Instructions for the task.
Starting with the line that contains "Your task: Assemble" and ending with the final line of the data below, print those lines exactly and nothing else.

Source material.
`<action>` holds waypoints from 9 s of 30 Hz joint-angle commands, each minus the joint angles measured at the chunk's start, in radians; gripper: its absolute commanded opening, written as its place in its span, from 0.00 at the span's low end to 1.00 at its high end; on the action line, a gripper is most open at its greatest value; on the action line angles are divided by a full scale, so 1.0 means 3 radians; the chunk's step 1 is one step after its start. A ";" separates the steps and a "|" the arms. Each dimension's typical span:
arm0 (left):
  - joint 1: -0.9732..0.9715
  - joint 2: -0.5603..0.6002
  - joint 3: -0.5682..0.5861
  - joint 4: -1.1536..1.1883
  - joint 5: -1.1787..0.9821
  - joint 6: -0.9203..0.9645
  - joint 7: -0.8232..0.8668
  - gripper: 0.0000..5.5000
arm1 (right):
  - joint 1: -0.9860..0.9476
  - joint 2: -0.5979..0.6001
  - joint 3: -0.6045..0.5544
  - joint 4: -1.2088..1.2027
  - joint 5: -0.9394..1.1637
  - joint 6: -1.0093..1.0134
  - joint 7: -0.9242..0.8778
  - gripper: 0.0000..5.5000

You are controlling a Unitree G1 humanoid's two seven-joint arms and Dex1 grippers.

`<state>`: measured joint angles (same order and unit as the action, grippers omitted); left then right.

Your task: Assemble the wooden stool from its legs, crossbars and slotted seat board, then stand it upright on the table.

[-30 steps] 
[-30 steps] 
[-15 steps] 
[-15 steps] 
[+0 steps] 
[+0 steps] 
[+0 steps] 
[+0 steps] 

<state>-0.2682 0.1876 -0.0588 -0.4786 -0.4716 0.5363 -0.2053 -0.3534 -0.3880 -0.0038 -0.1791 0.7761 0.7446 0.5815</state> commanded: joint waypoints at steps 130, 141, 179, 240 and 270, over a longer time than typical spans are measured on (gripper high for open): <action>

Response area.
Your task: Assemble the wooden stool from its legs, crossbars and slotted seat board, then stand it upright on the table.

[-30 steps] 
[-30 steps] 
[-15 steps] 
[-15 steps] 
[+0 steps] 
[+0 steps] 
[+0 steps] 
[+0 steps] 

<state>-0.2682 0.1876 -0.0588 -0.4786 -0.4716 0.5363 -0.2053 -0.3534 -0.3880 -0.0038 -0.1791 0.7761 0.7446 0.5815</state> commanded: joint waypoints at steps 130, 141, 179, 240 and 270, over a longer time than typical spans are measured on (gripper high for open): <action>

The exercise concludes with that.